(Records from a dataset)
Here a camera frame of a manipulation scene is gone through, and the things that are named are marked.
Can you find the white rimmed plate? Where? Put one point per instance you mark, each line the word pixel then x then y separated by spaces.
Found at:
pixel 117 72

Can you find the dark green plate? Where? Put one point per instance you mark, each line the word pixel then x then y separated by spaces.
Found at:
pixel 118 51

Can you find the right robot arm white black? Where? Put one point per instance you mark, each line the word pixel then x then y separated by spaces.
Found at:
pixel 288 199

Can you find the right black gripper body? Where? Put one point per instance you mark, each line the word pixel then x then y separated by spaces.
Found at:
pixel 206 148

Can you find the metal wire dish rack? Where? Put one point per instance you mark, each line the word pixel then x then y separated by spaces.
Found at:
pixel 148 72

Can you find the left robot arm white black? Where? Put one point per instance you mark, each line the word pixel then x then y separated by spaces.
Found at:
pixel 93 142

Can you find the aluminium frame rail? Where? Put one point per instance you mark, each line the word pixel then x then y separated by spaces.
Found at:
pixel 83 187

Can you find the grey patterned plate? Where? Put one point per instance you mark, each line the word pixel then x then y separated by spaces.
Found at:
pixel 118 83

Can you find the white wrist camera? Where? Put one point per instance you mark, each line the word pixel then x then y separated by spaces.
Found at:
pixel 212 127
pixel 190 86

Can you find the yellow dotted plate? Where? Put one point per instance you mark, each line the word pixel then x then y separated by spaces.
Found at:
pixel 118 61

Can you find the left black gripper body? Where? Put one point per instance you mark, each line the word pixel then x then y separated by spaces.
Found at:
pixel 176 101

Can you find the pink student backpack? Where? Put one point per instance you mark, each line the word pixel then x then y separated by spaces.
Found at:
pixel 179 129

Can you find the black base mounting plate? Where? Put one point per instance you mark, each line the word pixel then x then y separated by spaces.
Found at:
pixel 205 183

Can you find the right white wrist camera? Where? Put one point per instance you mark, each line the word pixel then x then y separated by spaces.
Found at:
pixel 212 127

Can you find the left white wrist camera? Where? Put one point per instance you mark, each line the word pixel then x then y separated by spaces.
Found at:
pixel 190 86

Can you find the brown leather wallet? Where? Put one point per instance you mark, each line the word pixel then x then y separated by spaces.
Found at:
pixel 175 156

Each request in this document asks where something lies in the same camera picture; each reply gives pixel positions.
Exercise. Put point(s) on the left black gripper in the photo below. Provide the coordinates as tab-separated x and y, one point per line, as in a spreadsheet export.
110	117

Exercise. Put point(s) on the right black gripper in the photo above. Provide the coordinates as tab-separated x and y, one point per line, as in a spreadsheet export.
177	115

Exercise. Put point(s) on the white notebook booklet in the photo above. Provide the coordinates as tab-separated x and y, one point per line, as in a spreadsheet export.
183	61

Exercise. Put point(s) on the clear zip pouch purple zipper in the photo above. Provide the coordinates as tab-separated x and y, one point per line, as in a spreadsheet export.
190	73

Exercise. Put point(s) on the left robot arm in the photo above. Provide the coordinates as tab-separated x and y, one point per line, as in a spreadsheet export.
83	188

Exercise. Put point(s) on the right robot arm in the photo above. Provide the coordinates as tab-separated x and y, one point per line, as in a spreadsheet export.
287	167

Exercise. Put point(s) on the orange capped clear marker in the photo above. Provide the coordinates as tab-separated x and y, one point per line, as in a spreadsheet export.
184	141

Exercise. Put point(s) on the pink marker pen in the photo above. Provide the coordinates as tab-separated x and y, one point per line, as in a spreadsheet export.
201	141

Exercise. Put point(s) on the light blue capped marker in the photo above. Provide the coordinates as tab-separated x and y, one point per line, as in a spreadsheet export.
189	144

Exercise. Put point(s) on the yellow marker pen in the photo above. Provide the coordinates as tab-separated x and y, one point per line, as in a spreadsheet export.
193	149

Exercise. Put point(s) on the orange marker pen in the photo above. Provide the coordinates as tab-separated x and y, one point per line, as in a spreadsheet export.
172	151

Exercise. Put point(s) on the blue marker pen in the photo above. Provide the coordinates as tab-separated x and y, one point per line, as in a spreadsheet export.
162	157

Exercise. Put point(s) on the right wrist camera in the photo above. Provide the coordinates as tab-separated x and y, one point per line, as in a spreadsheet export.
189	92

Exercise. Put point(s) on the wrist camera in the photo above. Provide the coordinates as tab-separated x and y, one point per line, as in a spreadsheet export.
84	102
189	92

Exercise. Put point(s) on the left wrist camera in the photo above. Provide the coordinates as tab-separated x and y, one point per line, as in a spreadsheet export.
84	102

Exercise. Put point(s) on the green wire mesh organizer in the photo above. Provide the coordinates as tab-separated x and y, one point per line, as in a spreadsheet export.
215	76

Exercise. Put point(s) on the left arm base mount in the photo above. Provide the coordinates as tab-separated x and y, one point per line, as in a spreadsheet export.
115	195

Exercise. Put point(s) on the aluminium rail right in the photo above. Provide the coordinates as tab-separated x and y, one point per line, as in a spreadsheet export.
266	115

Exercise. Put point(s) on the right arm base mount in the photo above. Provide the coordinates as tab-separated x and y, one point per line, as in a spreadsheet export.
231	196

=== What is being asked ===
Put down all the data once more, exactly as it appears above.

=== Exercise response ===
Here a camera frame of a manipulation scene is gone through, and the things that are named are marked.
Can you find the white rimmed plate? Where? Put one point per instance you mark, each line the word pixel then x then y separated by spaces.
Found at:
pixel 117 72

Can you find the dark green plate? Where? Put one point per instance you mark, each line the word pixel then x then y separated by spaces.
Found at:
pixel 118 51

Can you find the right robot arm white black? Where? Put one point per instance you mark, each line the word pixel then x then y separated by spaces.
Found at:
pixel 288 199

Can you find the right black gripper body? Where? Put one point per instance you mark, each line the word pixel then x then y separated by spaces.
Found at:
pixel 206 148

Can you find the metal wire dish rack? Where? Put one point per instance you mark, each line the word pixel then x then y separated by spaces.
Found at:
pixel 148 72

Can you find the left robot arm white black? Where? Put one point per instance you mark, each line the word pixel then x then y separated by spaces.
Found at:
pixel 93 142

Can you find the aluminium frame rail? Where? Put one point per instance you mark, each line the word pixel then x then y separated by spaces.
Found at:
pixel 83 187

Can you find the grey patterned plate? Where? Put one point per instance you mark, each line the word pixel then x then y separated by spaces.
Found at:
pixel 118 83

Can you find the white wrist camera? Where? Put one point per instance you mark, each line the word pixel then x then y separated by spaces.
Found at:
pixel 212 127
pixel 190 86

Can you find the yellow dotted plate? Where? Put one point per instance you mark, each line the word pixel then x then y separated by spaces.
Found at:
pixel 118 61

Can you find the left black gripper body? Where? Put one point per instance you mark, each line the word pixel then x then y separated by spaces.
Found at:
pixel 176 101

Can you find the pink student backpack? Where? Put one point per instance you mark, each line the word pixel then x then y separated by spaces.
Found at:
pixel 179 129

Can you find the black base mounting plate? Where? Put one point per instance you mark, each line the word pixel then x then y separated by spaces.
Found at:
pixel 205 183

Can you find the right white wrist camera? Where? Put one point per instance you mark, each line the word pixel then x then y separated by spaces.
Found at:
pixel 212 127

Can you find the left white wrist camera? Where? Put one point per instance you mark, each line the word pixel then x then y separated by spaces.
Found at:
pixel 190 86

Can you find the brown leather wallet? Where? Put one point per instance you mark, each line the word pixel then x then y separated by spaces.
Found at:
pixel 175 156

Each request in this document asks where something lies in the same camera picture; each reply gives pixel positions.
Exercise. Put point(s) on the left black gripper in the photo below. Provide the coordinates as tab-separated x and y, one point per line, as in a spreadsheet export.
110	117

Exercise. Put point(s) on the right black gripper in the photo above. Provide the coordinates as tab-separated x and y, one point per line, as in a spreadsheet export.
177	115

Exercise. Put point(s) on the white notebook booklet in the photo above. Provide the coordinates as tab-separated x and y, one point per line, as in a spreadsheet export.
183	61

Exercise. Put point(s) on the clear zip pouch purple zipper in the photo above. Provide the coordinates as tab-separated x and y, one point per line, as in a spreadsheet export.
190	73

Exercise. Put point(s) on the left robot arm in the photo above. Provide the coordinates as tab-separated x and y, one point per line, as in a spreadsheet export.
83	188

Exercise. Put point(s) on the right robot arm in the photo above. Provide the coordinates as tab-separated x and y, one point per line, as in a spreadsheet export.
287	167

Exercise. Put point(s) on the orange capped clear marker in the photo above. Provide the coordinates as tab-separated x and y, one point per line, as in a spreadsheet export.
184	141

Exercise. Put point(s) on the pink marker pen in the photo above. Provide the coordinates as tab-separated x and y, one point per line, as in a spreadsheet export.
201	141

Exercise. Put point(s) on the light blue capped marker in the photo above. Provide the coordinates as tab-separated x and y, one point per line, as in a spreadsheet export.
189	144

Exercise. Put point(s) on the yellow marker pen in the photo above. Provide the coordinates as tab-separated x and y, one point per line, as in a spreadsheet export.
193	149

Exercise. Put point(s) on the orange marker pen in the photo above. Provide the coordinates as tab-separated x and y, one point per line, as in a spreadsheet export.
172	151

Exercise. Put point(s) on the blue marker pen in the photo above. Provide the coordinates as tab-separated x and y, one point per line, as in a spreadsheet export.
162	157

Exercise. Put point(s) on the right wrist camera in the photo above. Provide the coordinates as tab-separated x and y, one point per line, as in a spreadsheet export.
189	92

Exercise. Put point(s) on the wrist camera in the photo above. Provide the coordinates as tab-separated x and y, one point per line, as in a spreadsheet export.
84	102
189	92

Exercise. Put point(s) on the left wrist camera in the photo above. Provide the coordinates as tab-separated x and y, one point per line, as in a spreadsheet export.
84	102

Exercise. Put point(s) on the green wire mesh organizer in the photo above. Provide the coordinates as tab-separated x and y, one point per line, as in a spreadsheet export.
215	76

Exercise. Put point(s) on the left arm base mount in the photo above. Provide the coordinates as tab-separated x and y, one point per line, as in a spreadsheet export.
115	195

Exercise. Put point(s) on the aluminium rail right in the photo above. Provide the coordinates as tab-separated x and y, one point per line, as in a spreadsheet export.
266	115

Exercise. Put point(s) on the right arm base mount in the photo above. Provide the coordinates as tab-separated x and y, one point per line, as in a spreadsheet export.
231	196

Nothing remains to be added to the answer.